The dynamic distribution of NO and NADPH-diaphorase activity during IBA-induced adventitious root formation

Nitric oxide (NO) is a multifunctional molecule involved in numerous physiological processes in plants. In this study, we investigate the spatiotemporal changes in NO levels and endogenous NO-generating system in auxin-induced adventitious root formation. We demonstrate that NO mediates the auxin response, leading to adventitious root formation. Treatment of explants with the auxin indole-3-butyric acid (IBA) plus the NO donor sodium nitroprusside (SNP) together resulted in an increased number of adventitious roots compared with explants treated with SNP or IBA alone.

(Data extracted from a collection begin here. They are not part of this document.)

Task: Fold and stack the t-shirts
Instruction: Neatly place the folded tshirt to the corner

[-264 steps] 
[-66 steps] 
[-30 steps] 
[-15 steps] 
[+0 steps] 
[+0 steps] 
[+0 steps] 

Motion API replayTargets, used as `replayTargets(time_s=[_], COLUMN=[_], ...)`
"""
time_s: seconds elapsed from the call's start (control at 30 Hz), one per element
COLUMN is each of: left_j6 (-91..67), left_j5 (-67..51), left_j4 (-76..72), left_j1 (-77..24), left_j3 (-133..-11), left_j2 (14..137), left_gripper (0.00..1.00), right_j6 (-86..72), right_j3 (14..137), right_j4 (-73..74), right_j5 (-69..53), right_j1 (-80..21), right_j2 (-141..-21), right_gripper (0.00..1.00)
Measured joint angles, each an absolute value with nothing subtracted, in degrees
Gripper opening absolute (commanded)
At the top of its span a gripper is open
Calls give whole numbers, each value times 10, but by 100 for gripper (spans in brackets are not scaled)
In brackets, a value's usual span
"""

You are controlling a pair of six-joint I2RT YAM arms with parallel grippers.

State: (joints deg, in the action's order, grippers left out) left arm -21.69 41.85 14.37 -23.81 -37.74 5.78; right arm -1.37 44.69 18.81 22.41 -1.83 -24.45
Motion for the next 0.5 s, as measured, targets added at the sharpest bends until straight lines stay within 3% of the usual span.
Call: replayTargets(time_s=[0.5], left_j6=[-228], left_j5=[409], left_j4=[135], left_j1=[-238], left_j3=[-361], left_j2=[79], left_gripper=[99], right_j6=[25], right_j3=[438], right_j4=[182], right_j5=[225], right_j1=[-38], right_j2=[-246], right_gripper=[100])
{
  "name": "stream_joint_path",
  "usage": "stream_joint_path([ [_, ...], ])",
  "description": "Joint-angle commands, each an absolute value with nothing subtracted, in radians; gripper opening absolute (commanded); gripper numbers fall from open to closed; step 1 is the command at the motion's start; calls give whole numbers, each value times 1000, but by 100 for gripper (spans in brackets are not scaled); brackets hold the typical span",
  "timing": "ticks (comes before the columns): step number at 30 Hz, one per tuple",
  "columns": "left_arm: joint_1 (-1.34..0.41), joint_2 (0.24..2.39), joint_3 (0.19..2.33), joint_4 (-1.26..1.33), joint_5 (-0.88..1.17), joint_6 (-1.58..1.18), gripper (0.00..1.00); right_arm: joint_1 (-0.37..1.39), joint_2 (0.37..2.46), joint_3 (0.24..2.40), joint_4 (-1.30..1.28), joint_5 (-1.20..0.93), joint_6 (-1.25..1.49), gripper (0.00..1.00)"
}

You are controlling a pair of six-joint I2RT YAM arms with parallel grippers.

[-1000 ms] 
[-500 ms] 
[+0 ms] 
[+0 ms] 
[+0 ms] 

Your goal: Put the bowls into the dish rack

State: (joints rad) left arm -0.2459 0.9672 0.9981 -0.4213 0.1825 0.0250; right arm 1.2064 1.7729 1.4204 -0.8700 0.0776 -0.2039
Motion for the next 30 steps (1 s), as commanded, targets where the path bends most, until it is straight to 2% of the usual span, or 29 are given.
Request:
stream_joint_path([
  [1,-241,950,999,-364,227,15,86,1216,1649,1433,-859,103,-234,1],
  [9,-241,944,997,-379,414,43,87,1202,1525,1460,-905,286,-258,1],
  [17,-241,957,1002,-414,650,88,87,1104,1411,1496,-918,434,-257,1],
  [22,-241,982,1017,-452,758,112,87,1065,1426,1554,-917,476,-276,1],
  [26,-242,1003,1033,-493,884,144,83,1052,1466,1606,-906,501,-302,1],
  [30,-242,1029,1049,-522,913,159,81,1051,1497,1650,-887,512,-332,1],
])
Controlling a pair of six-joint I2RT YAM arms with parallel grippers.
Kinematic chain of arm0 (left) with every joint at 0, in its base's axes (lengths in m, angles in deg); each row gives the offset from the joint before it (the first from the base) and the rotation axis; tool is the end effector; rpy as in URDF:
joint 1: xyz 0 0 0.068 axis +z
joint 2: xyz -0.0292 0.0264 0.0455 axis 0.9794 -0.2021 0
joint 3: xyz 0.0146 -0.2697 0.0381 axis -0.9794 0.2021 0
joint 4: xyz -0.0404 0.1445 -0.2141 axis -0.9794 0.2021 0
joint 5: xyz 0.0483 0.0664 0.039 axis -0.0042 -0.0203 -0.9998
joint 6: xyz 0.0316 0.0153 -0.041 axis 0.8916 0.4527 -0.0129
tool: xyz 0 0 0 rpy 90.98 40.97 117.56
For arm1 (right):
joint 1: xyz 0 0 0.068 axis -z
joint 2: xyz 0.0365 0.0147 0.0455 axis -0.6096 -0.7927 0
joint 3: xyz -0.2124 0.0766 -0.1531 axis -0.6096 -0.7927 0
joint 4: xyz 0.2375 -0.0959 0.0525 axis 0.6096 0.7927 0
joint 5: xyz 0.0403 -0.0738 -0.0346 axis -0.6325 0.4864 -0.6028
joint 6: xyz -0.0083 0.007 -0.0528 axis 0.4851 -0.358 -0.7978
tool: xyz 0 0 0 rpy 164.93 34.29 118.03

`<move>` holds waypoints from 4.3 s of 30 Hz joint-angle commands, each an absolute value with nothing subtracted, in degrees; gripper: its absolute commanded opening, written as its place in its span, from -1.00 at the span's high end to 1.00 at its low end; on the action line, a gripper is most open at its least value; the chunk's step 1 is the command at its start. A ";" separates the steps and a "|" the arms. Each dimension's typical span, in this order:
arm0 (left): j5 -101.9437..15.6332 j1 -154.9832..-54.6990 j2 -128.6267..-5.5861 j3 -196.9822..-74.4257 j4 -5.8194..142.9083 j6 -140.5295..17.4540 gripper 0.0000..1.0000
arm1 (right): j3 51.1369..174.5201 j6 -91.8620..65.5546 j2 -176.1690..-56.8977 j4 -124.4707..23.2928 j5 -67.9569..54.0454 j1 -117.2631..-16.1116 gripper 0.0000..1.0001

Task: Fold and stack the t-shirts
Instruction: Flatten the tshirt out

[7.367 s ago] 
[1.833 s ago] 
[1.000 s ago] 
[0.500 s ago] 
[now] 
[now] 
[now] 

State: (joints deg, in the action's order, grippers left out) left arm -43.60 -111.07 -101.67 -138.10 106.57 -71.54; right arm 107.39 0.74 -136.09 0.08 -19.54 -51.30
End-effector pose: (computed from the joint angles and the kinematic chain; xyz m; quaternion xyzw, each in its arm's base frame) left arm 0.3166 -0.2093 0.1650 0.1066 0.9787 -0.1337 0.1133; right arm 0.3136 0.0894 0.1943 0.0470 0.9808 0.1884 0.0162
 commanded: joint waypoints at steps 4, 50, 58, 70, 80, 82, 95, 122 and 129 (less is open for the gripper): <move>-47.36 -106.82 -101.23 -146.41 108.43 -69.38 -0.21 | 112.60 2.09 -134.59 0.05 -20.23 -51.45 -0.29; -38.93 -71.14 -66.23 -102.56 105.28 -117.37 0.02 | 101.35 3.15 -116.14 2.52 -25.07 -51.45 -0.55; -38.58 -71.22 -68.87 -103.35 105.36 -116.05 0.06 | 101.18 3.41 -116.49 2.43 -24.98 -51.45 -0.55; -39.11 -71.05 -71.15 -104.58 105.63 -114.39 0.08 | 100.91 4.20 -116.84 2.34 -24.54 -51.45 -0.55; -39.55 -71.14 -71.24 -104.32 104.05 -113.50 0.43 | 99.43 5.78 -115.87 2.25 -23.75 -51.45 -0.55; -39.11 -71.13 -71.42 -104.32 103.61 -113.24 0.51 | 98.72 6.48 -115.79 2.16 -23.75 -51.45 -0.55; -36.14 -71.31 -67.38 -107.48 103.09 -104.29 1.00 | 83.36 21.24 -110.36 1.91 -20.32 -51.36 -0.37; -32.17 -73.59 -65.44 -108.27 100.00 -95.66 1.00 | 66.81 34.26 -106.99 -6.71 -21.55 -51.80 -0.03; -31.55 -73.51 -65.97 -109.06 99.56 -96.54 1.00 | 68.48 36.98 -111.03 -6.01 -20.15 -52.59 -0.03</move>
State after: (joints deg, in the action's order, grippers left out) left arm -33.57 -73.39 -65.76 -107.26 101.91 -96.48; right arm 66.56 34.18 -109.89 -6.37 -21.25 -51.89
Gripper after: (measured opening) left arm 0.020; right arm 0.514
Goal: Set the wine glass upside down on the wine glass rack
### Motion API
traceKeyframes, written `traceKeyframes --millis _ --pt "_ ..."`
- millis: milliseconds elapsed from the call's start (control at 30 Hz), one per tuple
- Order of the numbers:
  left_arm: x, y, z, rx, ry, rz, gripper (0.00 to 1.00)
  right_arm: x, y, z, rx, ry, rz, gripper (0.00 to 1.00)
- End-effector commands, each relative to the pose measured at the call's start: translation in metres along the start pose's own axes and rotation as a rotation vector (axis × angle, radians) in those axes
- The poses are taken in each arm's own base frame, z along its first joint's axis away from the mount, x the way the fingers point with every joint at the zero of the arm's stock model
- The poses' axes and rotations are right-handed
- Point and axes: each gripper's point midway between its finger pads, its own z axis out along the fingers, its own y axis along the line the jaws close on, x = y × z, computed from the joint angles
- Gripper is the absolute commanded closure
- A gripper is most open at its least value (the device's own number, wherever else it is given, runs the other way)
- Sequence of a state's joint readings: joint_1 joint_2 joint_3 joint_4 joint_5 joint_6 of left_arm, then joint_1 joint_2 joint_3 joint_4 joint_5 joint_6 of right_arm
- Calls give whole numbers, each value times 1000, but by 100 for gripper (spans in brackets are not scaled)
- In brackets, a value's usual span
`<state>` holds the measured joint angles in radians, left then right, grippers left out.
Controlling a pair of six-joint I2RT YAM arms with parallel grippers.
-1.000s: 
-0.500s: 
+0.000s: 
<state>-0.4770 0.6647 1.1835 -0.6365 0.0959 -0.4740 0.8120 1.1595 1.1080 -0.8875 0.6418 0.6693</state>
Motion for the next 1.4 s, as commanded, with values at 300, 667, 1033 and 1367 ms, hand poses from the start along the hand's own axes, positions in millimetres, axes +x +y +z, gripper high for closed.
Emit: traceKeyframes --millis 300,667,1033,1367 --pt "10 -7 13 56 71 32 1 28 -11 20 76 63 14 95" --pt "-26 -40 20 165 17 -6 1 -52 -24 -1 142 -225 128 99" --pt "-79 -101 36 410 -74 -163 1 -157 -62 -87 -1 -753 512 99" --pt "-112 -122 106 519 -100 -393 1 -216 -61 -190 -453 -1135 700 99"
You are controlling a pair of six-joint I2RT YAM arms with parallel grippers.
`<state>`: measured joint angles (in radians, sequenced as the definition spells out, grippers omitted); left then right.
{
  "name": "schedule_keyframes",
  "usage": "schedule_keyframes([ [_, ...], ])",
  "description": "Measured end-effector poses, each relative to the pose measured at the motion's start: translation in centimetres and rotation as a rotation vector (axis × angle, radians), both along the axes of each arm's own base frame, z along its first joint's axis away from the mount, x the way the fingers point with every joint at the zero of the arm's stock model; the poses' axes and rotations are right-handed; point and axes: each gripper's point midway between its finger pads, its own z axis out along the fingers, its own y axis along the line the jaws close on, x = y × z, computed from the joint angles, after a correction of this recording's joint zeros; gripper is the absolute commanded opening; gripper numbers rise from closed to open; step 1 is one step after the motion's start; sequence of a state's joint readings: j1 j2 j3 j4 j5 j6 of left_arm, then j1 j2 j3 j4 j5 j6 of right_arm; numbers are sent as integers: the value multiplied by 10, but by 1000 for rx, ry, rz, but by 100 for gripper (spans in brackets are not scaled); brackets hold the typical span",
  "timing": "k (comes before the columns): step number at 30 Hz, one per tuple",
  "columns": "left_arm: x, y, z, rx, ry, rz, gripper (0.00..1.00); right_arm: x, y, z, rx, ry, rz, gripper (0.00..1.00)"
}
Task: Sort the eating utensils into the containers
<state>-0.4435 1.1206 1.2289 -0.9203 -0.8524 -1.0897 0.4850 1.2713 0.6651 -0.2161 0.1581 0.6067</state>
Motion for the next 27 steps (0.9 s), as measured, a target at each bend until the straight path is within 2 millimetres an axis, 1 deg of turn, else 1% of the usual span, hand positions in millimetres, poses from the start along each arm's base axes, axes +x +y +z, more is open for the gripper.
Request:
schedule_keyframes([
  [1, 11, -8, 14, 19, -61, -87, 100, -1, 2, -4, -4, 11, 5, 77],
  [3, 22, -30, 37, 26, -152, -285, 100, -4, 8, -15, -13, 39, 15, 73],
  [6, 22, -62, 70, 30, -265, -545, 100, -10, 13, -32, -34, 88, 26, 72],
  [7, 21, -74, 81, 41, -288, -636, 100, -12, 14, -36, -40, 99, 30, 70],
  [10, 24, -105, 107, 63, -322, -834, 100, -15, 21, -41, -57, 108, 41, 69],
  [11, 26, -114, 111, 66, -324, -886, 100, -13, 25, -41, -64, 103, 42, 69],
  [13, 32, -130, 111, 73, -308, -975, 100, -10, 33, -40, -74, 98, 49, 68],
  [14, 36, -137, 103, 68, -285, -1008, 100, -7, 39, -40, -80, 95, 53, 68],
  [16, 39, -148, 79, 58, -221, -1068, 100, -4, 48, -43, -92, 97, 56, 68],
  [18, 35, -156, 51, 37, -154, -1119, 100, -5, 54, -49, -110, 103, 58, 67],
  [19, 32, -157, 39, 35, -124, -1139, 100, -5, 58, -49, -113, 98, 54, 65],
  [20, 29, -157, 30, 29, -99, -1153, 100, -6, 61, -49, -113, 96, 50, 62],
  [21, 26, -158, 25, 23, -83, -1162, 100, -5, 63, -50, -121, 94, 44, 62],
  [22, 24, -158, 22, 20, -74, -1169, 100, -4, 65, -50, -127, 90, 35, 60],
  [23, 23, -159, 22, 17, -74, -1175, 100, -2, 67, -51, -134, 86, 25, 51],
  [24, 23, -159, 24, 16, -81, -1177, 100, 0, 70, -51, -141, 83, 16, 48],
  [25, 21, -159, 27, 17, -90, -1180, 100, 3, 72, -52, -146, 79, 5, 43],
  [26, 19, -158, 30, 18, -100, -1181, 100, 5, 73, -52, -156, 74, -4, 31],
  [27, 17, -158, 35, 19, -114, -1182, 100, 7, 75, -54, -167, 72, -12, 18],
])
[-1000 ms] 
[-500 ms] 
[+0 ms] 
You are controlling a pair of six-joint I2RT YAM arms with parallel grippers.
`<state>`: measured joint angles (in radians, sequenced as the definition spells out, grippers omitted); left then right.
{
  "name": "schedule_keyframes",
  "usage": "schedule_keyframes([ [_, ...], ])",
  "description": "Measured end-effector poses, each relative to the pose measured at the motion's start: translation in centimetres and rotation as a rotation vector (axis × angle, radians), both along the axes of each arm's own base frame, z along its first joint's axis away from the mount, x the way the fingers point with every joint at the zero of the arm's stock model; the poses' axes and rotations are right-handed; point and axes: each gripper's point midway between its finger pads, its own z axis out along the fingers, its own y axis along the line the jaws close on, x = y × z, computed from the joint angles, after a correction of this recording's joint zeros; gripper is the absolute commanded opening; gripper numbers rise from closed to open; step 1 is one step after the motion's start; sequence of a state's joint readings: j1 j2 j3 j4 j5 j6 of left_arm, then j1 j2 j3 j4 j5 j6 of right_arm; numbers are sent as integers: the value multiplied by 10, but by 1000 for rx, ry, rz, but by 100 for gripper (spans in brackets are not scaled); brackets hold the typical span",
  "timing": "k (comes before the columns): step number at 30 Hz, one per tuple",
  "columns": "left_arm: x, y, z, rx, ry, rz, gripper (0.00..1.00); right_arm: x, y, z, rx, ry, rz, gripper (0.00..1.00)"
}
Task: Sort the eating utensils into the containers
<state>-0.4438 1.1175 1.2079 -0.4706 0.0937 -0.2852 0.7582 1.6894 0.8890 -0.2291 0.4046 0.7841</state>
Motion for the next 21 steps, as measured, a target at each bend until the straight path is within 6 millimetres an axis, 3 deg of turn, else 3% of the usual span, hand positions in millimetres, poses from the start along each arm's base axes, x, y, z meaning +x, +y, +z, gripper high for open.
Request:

The action of IBA was significantly reduced by the specific NO scavenger, 2-(4-carboxyphenyl)-4,4,5,5-tetramethylimidazoline-1-oxyl-3-oxide (c-PTIO), and the nitric oxide synthase (NOS, enzyme commission 1.14.13.39) inhibitor, N-G-nitro-L-arg-methyl ester (L-NAME). Detection of endogenous NO by the specific probe 4,5-diaminofluorescein diacetate and survey of NADPH-diaphorase activity (commonly employed as a marker for NOS activity) by histochemical staining revealed that during adventitious root formation, NO and NADPH-diaphorase signals were specifically located in the adventitious root primordia in the basal 2-mm region (as zone I) of both control and IBA-treated explants. With the development of root primordia, NO and NADPH-diaphorase signals increased gradually and were mainly distributed in the root meristem. Endogenous NO and NADPH-diaphorase activity showed overall similarities in their tissue localization. Distribution of NO and NADPH-diaphorase activity similar to that in zone I were also observed in the basal 2-4-mm region (zone II) of IBA-treated explants, but neither NO nor NADPH-diaphorase signals were detected in this region of the control explants. L-NAME and c-PTIO inhibited the formation of adventitious roots induced by IBA and reduced both NADPH-diaphorase staining and NO fluorescence. These results show the dynamic distribution of endogenous NO in the developing root primordia and demonstrate that NO plays a vital role in IBA-induced adventitious rooting. Also, the production of NO in this process may be catalyzed by a NOS-like enzyme.